Tangerang (ANTARA News) - Sidang Prita Mulyasari (32) terdakwa kasus pencemaran nama baik terhadap RS Omni Internasional, Serpong, yang digelar di PN Tangerang, Banten, Kamis diwarnai aksi unjuk rasa puluhan pendukung kebebasan berdemokrasi.
Para pengunjuk rasa itu menuntut agar hakim PN Tangerang membatalkan dakwaan Jaksa Penuntut Umum (JPU) Rahmawati Utami SH karena telah dianggap memasung kebebasan penduduk untuk menyampaikan pendapat.

"Kalau hakim mengabulkan dakwaan jaksa itu, maka akan hilang hak menyampaikan pendapat melalui surat elektronik atau jaringan internet lainnya," kata Suwandi (30), salah seorang pengunjuk rasa.

Dia menyebutkan, bahwa UU No.11 Tahun 2008 Tentang Informasi Transaksi Elekronika (ITE) yang menyeret Prita sebagai terdakwa dalam kasus tersebut harus direvisi sehingga ada jaminan dalam menyampaikan pendapat melalui jaringan internet.

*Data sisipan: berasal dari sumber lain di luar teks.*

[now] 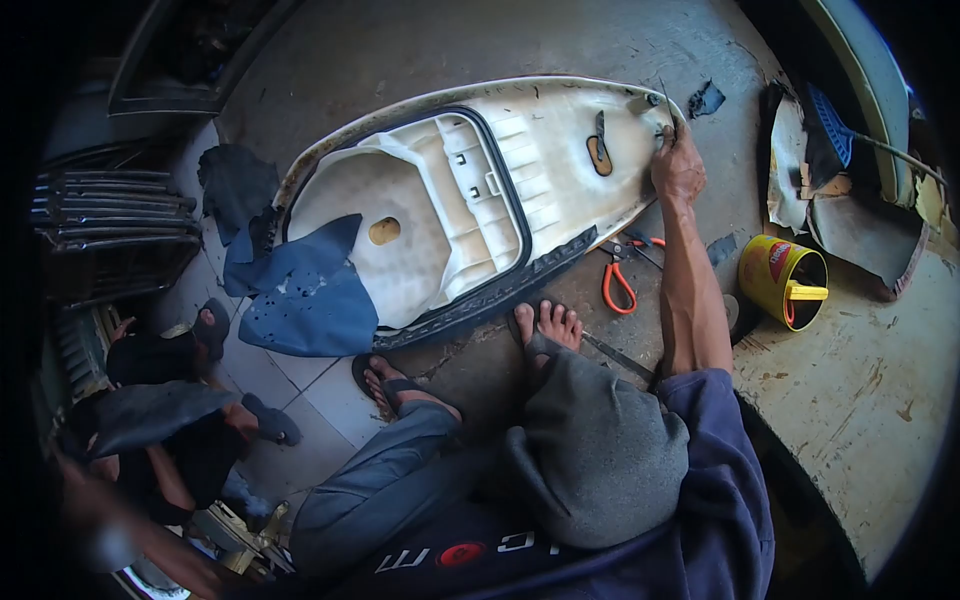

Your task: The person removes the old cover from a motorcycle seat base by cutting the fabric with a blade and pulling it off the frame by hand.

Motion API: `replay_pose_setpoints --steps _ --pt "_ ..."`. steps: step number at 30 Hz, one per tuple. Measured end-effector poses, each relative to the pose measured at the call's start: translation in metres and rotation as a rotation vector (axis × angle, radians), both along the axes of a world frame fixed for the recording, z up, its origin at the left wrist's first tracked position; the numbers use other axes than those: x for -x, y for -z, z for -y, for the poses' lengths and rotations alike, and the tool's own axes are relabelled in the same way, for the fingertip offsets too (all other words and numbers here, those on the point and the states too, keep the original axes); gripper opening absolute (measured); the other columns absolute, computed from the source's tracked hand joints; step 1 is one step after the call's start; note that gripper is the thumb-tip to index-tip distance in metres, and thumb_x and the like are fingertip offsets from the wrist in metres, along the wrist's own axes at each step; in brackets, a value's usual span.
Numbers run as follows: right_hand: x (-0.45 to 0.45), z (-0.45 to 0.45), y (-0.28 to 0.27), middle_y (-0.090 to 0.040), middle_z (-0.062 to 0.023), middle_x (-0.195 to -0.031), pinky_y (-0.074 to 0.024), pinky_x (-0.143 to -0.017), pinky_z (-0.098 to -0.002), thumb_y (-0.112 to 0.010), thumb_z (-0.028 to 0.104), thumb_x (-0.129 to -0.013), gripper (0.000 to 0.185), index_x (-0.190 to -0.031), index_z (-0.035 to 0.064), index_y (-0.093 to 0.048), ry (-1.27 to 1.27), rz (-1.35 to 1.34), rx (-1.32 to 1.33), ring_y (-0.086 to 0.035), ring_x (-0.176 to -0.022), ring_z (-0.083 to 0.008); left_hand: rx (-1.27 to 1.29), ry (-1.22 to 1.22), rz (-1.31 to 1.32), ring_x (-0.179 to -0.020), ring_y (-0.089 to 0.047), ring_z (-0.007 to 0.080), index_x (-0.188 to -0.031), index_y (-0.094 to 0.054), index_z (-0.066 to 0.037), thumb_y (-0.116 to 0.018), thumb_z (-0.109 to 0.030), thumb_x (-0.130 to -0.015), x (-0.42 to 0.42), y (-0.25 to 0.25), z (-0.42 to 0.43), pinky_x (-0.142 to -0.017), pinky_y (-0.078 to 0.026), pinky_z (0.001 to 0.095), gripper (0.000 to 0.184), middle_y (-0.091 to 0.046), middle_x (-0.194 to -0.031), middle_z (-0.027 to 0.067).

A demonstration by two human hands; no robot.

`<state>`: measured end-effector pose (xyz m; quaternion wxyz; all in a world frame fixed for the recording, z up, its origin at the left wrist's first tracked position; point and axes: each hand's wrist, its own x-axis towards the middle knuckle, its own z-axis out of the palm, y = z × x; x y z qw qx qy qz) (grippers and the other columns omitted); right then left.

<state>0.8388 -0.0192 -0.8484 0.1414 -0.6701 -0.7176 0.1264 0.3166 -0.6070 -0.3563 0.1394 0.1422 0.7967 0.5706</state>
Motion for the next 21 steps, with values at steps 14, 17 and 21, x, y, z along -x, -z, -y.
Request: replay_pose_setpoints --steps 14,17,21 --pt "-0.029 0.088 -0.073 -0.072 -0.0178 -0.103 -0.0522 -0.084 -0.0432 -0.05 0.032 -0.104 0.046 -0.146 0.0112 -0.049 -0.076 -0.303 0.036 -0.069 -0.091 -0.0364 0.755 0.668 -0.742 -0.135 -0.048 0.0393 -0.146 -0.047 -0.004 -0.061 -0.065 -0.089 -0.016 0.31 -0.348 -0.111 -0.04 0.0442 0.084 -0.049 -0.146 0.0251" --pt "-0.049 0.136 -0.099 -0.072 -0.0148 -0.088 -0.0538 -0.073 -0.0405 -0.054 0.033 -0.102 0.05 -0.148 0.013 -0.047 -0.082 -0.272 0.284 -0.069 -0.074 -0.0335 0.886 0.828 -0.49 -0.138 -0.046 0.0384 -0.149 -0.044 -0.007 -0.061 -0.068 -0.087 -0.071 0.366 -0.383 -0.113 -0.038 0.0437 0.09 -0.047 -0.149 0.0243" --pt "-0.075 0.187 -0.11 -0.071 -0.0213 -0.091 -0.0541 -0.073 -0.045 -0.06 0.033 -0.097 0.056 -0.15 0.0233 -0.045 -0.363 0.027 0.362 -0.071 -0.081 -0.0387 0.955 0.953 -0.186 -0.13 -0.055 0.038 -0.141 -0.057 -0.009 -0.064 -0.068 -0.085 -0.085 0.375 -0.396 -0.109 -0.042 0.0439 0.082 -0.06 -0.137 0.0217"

Para pengunjuk rasa membawa spanduk dan selebaran berisi agar UU No. 11 Tahun 2008 harus direvisi karena memasung kebebasan berdemokrasi seperti yang dialami Prita.

Sedangkan Prita Mulyasari, merupakan pasien Rumah Sakit (RS) Omni Internasional, Tangerang, yang mengeluh atas pelayanan RS itu sehingga mengirimkan surat elektronik kepada temannya, namun pihak RS menganggap tindakan demikian sebagai pencemaran nama baik.

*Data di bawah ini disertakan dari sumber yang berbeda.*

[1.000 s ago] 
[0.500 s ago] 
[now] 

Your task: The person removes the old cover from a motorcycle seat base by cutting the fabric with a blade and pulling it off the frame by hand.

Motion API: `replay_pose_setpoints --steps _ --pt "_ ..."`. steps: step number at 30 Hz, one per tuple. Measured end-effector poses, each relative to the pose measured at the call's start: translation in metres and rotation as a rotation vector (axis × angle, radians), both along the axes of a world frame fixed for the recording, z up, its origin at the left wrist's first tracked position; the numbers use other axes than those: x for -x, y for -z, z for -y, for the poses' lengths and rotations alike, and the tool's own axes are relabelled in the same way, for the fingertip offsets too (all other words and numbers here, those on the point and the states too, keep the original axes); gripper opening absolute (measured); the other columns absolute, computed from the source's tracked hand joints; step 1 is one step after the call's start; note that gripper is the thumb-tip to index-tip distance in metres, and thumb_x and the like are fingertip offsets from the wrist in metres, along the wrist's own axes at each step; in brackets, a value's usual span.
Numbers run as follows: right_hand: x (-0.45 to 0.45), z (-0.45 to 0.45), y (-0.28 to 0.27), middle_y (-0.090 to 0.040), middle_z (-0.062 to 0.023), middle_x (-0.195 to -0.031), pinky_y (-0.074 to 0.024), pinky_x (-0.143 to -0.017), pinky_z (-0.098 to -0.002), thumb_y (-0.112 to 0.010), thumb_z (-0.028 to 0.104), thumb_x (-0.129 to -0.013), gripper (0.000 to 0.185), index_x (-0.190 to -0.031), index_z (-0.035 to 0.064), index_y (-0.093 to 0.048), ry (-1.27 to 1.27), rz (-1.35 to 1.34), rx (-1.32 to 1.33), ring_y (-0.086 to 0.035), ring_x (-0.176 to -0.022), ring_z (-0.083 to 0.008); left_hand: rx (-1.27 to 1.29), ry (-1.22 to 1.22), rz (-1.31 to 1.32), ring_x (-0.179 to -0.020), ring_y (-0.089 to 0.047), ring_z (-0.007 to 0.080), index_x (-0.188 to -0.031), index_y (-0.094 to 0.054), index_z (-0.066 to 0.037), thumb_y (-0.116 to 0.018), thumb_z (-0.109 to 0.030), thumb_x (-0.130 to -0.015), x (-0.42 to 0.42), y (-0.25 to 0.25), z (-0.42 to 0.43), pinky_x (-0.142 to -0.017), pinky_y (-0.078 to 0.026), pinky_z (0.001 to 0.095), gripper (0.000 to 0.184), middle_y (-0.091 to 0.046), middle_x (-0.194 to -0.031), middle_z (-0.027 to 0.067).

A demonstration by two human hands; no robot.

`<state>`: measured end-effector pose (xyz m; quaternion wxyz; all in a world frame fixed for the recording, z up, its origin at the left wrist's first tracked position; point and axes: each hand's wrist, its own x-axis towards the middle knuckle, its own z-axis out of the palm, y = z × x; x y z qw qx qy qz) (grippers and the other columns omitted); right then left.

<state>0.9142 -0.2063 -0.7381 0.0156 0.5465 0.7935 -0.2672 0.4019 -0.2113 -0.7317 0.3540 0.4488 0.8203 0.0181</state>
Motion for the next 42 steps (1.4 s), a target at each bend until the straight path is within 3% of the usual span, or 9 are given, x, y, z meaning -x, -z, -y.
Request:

Atas perbuatan itu, maka Prita akhirnya ditahan penyidik di LP Wanita Tangerang sejak 13 Mai 2009, namun setelah berbagai pihak mendesak termasuk Wapres Jusuf Kalla dan Capres Megawati Soekarnoputri, maka akhirnya Prita dibebaskan secara bersyarat dengan status tahanan kota.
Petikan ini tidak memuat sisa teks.